Quantalic Behavioural Distances

Behavioural distances measure the deviation between states in quantitative systems, such as probabilistic or weighted systems. There is growing interest in generic approaches to behavioural distances. In particular, coalgebraic methods capture variations in the system type (nondeterministic, probabilistic, game-based etc.), and the notion of quantale abstracts over actual values distances take, thus covering, e.g., two-valued equivalences, metrics, and probabilistic metrics. Coalgebraic behavioural distances have variously been based on liftings of $\mathsf{Set}$-functors to categories of metric spaces; on modalities modeled as predicate liftings, via a generalised Kantorovich construction; and on lax extensions of $\mathsf{Set}$-functors to categories of quantitative relations. Every lax extension induces a functor lifting in a straightforward manner.

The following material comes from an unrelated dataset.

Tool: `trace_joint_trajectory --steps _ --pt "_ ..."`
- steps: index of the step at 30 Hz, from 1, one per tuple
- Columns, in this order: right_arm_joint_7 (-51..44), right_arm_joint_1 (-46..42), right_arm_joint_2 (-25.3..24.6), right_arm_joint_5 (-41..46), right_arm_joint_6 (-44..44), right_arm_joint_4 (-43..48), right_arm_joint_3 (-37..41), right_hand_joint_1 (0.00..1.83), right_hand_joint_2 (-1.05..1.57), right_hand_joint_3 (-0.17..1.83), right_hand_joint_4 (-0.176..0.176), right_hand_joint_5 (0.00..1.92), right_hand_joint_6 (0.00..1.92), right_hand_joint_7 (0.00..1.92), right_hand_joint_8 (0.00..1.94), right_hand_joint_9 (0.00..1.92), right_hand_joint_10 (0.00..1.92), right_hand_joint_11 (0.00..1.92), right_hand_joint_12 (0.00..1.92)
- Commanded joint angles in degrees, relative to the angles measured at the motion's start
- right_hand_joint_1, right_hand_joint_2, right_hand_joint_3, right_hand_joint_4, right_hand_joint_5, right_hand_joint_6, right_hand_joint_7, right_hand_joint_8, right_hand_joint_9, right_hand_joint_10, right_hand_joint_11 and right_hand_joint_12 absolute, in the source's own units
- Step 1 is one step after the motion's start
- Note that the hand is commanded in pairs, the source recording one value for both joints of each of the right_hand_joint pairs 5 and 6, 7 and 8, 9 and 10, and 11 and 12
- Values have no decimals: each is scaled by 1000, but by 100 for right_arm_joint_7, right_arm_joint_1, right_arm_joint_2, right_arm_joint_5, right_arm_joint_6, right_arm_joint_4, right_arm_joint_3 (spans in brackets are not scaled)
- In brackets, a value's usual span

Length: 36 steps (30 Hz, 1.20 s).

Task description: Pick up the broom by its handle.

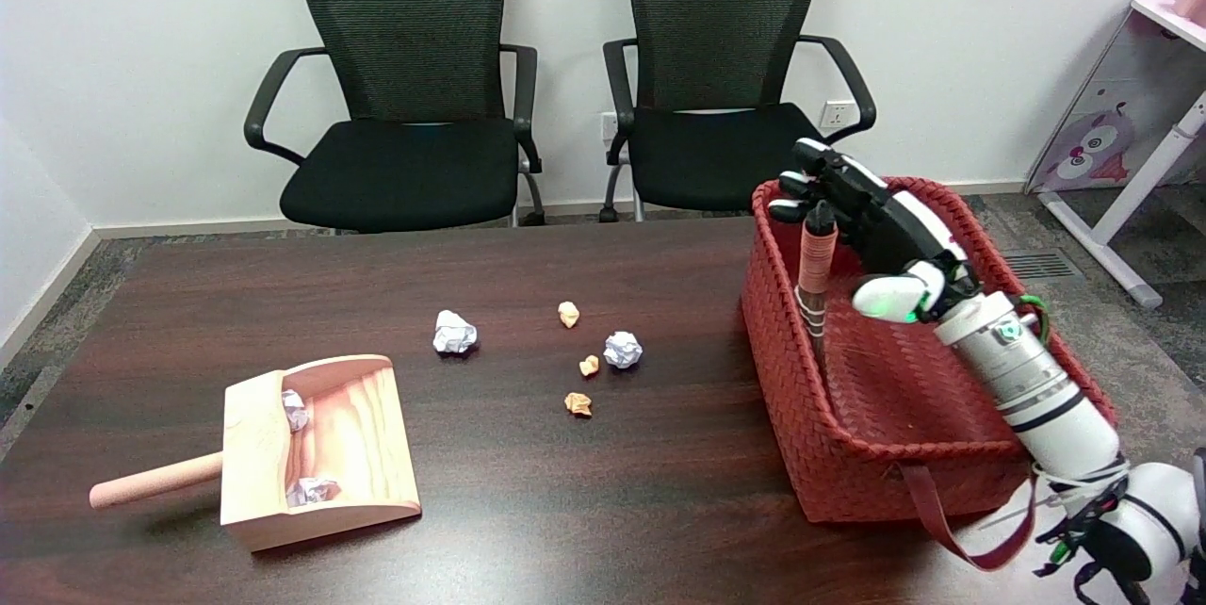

Moreover, it has recently been shown that every lax extension is Kantorovich, i.e. induced by a suitable choice of monotone predicate liftings. In the present work, we complete this picture by determining, in coalgebraic and quantalic generality, when a functor lifting is induced by a class of predicate liftings or by a lax extension. We subsequently show coincidence of the respective induced notions of behavioural distances, in a unified approach via double categories that applies even more widely, e.g. to (quasi)uniform spaces.